Since my last visit my son and his partner have discovered the joys of suburban living. What this fifties house lacks in trendiness and multiple bathrooms is made up for by the big garden. They have both been very busy.

His garden

 Her Garden
Did you know that Irises symbolise 
There certainly are a lot of them here!
 
Their Strawberries

His Shed - No, it's not a WC
It contains the bar fridge kindly donated by ANU. If you zoom in on this you will see that it is an ex Bio Hazard fridge. Believe me, no one steals the beer

Oh yes, speaking of loos, remember my disappointment with the Opera House toilet in Vienna? Well, my son showed me a toilet in Canberra which exceeded my expectations. It was at a little restaurant behind the Drama Theatre. Unfortunately I couldn't linger too long because it was the Gents. The Ladies was pleasant enough, but not half as interesting.

 Now this is a Toilet!

Too bad it was the Gents. The Ladies wasn't as interesting
 

Only Australians will appreciate this one - the street does have the obligatory utes, but the residents weren't all that keen on me taking photos

All this took rather long and didn’t leave me much time to spend with my sister in Melbourne (another 700 km) but we still had time for a  lovely meal at a Vietnamese restaurant and spent an afternoon clearing the gutters and twigs off her roof – (They are a fire hazard and this was where the terrible fires were a couple of years ago)  before I had to  catch the ferry to Tasmania.
My youngest son was in the process of moving too when I got home and grumbling a lot about all the stuff he had acquired and now had to move as well.  Since my daughter and family have also moved at least twice this year, I think the whole family needs houses on wheels and not just me.

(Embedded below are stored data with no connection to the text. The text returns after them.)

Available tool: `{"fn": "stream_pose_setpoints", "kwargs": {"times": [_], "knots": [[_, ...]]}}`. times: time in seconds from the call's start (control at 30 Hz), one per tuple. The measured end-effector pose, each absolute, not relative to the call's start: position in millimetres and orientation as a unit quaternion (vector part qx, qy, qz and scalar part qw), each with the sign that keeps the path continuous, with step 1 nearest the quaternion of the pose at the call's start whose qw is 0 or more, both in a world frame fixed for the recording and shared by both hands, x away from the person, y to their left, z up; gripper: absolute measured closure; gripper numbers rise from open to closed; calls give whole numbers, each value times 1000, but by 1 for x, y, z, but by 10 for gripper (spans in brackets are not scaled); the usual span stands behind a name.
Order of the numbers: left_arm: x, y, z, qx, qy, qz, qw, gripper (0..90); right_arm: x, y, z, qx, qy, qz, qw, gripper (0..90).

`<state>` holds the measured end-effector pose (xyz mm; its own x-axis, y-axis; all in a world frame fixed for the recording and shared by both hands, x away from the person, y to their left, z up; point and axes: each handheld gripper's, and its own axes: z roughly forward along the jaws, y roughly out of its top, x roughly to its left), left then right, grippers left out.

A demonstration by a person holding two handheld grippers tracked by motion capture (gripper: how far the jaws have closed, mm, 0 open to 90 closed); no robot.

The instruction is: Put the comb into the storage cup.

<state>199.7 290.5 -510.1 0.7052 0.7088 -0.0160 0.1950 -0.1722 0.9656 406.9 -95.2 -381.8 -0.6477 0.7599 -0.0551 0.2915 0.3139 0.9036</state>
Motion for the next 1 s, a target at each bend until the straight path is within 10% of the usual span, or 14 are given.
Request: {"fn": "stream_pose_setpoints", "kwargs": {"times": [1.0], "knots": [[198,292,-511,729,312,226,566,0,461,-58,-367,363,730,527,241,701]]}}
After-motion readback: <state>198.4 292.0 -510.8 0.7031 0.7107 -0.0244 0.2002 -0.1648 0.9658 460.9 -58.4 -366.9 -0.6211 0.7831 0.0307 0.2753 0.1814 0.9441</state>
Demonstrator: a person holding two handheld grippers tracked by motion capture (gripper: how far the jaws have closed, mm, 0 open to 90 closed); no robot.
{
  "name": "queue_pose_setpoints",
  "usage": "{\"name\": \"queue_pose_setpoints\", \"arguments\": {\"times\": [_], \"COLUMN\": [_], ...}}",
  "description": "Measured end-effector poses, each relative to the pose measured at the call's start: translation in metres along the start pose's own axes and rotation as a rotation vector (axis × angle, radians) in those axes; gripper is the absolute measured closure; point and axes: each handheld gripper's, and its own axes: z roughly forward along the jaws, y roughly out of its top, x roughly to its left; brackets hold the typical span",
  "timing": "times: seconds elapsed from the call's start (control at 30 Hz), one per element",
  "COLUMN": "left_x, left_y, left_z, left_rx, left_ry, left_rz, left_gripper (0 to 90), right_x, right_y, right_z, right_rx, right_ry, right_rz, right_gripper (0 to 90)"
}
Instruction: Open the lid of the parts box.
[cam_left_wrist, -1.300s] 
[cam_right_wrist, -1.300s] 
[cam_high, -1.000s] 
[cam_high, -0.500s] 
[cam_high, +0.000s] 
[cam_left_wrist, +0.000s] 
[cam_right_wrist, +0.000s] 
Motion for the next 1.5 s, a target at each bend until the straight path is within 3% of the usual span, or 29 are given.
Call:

Tasmania had had rain too and was incredibly beautiful as I drove through. It is still the kind of place where people have the time and patience to grow annuals, but I didn’t have time to stop and take photos. Even though it’s officially summer now, it has been quite wet  and cold and I was grateful that my winter clothes arrived from Russia a couple of days after I did. It’s nice now to be doing homey things for a while, like planting herbs, baking gingerbread and thinking about how I am supposed to stain the decks. Just as well I can’t do it in this weather.

Now the Reindeers and I are getting ready for Christmas 
There was good news when I got home. The Vale of Belvoir for which I campaigned a couple of years ago, had now been bought by the Tasmanian Land Conservancy and I was just in time for the celebrationary drinks.  The other big thing that was happening was that plans to build another big paper mill in the state had now been scrapped because it would have consumed vast quantities of Tasmania’s fragile forests as well as affecting things like fisheries and  tourism. This has been going on for a long time in Tasmania and things got quite heated with rumours of corruption and protesters being  arrested and fined.

The next  big project for the TLC is to buy all the timber company’s holdings – around 27,000 hectares. They don’t keep the land. They just buy it, work out a management plan, put a covenant over it to protect natural and heritage values and then resell it to people who respect that. The money then goes towards purchasing the next place. I think it’s a great idea. The Capitalist solution to conservation. If you like it, buy it! It might be an idea worth trying in other places. We need all the carbon sinks we can get! Although this company is now helping conservationists, other forest companies have not given up yet. There is currently an international campaign by aavez in progress in this regard.

Well everyone, I really have to go now. I may add a few things here and there but will catch up with you again next year. I wish you all a very Happy Holiday and a wonderful, fantastic, brilliant New Year!